AI Training and Copyright: Federal Judge’s Ruling
A federal judge in San Francisco determined that using human-created works without permission for training artificial intelligence systems is permissible under US copyright law.
Judge William Alsup sided with tech companies on key issues affecting the AI sector, asserting that humanity had “fairly used” the works to develop a large-scale language model based on content from authors Andrea Burtz, Charles Graeber, and Kirk Wallace Johnson.

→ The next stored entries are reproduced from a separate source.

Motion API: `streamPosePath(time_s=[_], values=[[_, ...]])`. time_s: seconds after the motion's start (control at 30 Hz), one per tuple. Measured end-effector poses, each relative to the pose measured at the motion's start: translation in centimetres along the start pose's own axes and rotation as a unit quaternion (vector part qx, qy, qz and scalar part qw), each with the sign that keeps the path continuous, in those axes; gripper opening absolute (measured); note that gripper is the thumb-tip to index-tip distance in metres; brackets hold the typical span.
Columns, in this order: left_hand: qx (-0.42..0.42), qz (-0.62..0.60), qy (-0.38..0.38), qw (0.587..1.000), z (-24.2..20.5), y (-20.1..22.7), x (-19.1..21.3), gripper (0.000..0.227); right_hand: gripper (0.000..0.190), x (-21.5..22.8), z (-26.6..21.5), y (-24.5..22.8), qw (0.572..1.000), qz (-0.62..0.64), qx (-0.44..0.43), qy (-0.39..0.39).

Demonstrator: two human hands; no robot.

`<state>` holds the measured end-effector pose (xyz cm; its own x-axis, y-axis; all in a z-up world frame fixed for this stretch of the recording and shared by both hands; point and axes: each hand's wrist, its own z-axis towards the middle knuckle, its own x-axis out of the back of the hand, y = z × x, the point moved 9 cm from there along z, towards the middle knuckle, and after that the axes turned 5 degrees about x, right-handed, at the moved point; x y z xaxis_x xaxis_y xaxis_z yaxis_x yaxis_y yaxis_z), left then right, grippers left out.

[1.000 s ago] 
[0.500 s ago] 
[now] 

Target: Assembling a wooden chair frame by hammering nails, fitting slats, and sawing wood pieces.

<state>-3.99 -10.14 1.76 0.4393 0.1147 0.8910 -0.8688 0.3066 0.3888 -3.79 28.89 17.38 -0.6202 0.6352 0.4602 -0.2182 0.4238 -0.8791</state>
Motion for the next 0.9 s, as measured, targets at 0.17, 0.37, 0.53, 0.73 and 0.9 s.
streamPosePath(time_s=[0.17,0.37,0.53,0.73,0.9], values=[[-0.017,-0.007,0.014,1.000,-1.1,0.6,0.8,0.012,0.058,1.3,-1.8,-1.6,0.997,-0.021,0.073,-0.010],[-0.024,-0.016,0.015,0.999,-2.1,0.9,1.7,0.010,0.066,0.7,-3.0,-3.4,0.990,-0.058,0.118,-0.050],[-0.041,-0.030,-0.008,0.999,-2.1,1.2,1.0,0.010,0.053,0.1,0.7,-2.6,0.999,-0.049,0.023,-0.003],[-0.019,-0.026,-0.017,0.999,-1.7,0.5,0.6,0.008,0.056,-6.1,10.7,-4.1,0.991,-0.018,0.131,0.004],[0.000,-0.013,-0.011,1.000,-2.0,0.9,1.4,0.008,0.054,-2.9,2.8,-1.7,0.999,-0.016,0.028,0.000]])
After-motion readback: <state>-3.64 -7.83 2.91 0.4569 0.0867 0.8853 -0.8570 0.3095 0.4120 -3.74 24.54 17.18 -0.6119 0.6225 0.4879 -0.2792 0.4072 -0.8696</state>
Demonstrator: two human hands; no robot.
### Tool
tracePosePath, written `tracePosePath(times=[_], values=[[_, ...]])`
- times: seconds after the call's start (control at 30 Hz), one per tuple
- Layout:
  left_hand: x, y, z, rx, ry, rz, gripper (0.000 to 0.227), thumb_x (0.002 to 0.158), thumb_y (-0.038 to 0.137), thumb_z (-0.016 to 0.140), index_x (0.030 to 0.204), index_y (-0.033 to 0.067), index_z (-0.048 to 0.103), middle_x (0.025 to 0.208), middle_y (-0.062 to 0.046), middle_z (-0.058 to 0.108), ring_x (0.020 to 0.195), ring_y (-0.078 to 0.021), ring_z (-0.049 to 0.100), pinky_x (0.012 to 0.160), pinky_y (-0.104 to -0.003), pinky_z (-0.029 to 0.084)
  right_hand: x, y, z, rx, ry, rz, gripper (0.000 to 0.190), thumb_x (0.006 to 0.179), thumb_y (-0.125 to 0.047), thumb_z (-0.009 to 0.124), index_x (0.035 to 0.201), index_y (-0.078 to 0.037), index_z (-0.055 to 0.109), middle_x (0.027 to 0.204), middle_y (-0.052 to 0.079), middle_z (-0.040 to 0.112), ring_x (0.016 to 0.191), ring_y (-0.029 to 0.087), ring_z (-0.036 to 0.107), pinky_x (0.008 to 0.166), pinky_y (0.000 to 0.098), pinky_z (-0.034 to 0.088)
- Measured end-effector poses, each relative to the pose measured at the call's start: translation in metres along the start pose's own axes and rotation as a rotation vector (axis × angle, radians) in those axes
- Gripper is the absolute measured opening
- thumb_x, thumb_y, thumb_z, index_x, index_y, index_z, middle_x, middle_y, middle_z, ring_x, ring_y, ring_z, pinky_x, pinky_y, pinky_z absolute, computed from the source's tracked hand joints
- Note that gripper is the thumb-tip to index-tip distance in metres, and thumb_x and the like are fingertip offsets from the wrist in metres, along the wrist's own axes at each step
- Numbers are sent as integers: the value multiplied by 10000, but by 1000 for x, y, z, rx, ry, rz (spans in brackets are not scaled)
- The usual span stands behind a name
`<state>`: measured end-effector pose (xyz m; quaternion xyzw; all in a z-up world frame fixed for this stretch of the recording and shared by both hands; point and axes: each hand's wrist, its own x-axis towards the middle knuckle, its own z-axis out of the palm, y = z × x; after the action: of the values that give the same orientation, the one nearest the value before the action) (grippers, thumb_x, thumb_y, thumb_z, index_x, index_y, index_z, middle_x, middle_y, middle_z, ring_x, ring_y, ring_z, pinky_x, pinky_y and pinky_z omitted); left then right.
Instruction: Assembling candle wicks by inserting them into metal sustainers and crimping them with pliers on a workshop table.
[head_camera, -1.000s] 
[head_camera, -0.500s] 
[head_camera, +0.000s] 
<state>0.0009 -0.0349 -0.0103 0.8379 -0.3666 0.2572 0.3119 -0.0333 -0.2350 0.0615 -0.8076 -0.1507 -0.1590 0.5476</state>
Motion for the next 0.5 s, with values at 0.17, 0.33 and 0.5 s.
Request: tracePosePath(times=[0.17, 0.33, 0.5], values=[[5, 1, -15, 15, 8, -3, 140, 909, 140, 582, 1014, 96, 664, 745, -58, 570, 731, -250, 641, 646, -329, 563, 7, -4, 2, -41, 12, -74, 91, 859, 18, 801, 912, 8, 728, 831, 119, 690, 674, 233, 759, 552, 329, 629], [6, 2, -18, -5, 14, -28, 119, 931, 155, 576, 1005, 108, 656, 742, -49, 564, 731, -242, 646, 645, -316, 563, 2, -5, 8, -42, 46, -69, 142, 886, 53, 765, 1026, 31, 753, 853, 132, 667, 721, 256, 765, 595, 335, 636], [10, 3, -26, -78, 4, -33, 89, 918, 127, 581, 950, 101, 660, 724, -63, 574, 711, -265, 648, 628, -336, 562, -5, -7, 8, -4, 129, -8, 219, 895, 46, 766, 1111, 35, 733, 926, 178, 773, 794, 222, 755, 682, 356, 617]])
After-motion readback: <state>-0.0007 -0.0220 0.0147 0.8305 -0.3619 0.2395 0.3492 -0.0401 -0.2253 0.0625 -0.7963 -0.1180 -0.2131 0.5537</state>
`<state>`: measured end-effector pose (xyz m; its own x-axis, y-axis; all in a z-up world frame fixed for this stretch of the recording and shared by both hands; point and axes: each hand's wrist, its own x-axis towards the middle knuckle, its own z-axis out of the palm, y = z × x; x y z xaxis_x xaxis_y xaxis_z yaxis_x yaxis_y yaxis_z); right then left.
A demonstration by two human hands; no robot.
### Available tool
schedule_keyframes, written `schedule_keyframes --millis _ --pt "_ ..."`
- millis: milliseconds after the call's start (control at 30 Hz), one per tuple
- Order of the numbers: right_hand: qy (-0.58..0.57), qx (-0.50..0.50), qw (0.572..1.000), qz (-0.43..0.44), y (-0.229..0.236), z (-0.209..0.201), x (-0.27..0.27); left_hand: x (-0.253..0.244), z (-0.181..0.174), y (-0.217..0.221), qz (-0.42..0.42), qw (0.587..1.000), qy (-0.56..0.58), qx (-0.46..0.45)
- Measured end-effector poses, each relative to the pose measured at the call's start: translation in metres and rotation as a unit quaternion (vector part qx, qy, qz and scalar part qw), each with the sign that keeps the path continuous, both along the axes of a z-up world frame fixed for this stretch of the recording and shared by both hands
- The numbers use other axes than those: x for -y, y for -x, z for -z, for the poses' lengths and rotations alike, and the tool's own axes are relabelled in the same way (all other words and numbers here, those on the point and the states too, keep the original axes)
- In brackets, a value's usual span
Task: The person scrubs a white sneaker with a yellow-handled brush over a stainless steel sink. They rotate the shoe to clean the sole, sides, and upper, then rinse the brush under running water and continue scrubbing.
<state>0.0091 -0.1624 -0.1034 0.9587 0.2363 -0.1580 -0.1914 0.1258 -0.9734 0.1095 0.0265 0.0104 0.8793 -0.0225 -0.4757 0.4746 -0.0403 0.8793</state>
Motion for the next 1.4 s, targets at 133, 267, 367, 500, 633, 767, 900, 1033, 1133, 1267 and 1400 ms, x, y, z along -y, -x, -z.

However, the judge also pointed out that humanity had retained over seven million pirated books in what he referred to as the “Central Library.” He ordered a trial set for December to assess the extent of the infringement.
Under US copyright guidelines, intentional copyright violations can result in statutory damages up to $150,000 for each work involved.
A spokesperson for humanity expressed satisfaction with the court’s recognition that AI training can be considered “transformative” and aligns with copyright objectives aimed at fostering creativity and scientific growth.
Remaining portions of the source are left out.